▶ What the task requires:
Under this line is some data; print exactly the lines from the one containing "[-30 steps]" through its last line, without pictures.

********************

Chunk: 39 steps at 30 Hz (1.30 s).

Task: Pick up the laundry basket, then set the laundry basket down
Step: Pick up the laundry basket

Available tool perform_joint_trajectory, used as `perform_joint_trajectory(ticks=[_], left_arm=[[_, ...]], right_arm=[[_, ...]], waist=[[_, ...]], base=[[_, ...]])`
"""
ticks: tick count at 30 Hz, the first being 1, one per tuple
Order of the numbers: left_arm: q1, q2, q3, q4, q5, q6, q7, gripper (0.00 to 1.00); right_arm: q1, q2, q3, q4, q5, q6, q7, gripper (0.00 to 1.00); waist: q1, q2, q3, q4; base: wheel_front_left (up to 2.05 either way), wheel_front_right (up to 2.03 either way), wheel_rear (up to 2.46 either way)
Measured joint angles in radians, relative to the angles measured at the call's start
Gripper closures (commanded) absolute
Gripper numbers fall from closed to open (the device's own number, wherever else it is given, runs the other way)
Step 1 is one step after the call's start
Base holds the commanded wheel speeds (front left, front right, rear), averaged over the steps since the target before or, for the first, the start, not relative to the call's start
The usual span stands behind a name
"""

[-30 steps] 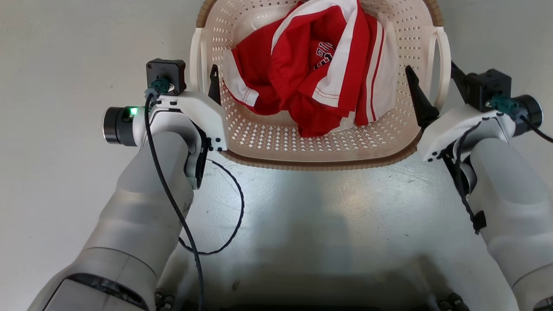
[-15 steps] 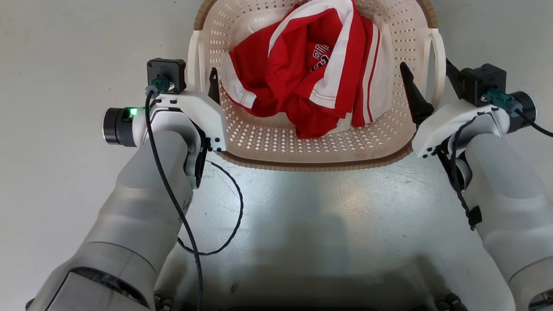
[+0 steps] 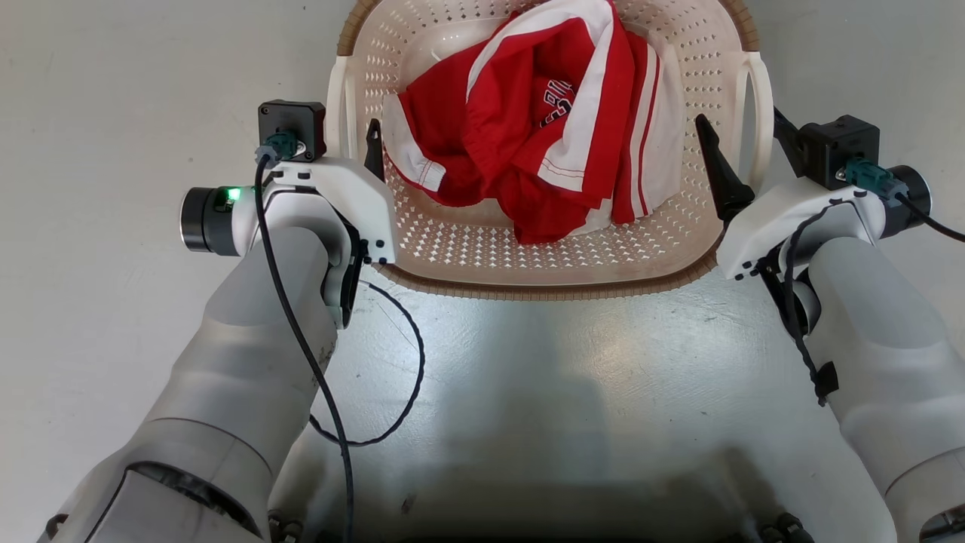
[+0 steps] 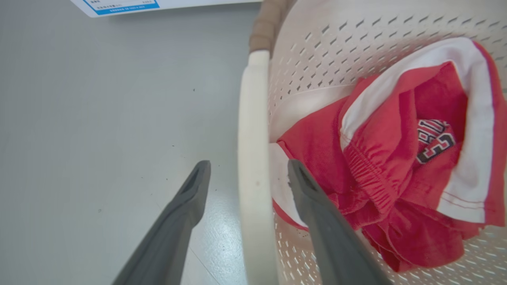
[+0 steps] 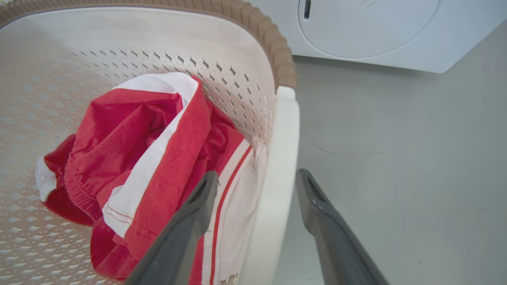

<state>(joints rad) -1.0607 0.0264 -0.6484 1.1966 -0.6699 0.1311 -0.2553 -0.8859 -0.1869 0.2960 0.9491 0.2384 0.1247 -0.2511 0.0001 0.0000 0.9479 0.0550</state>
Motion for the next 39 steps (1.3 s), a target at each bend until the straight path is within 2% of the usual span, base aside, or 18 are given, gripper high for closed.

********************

▶ Reply:
[-30 steps] 
[-15 steps] 
[+0 steps] 
[+0 steps] 
[+0 steps] 

<state>(joints rad) -1.0607 0.0264 -0.6484 1.1966 -0.6699 0.1311 -0.2553 -0.8859 -0.1869 0.2960 0.9491 0.2384 0.1247 -0.2511 0.0001 0.0000 0.9479 0.0550</state>
Motion for the next 39 steps (1.3 s), a target at each bend until the straight path is within 2% of the usual span, base aside, or 18 are given, gripper high for closed.

No other output was requested.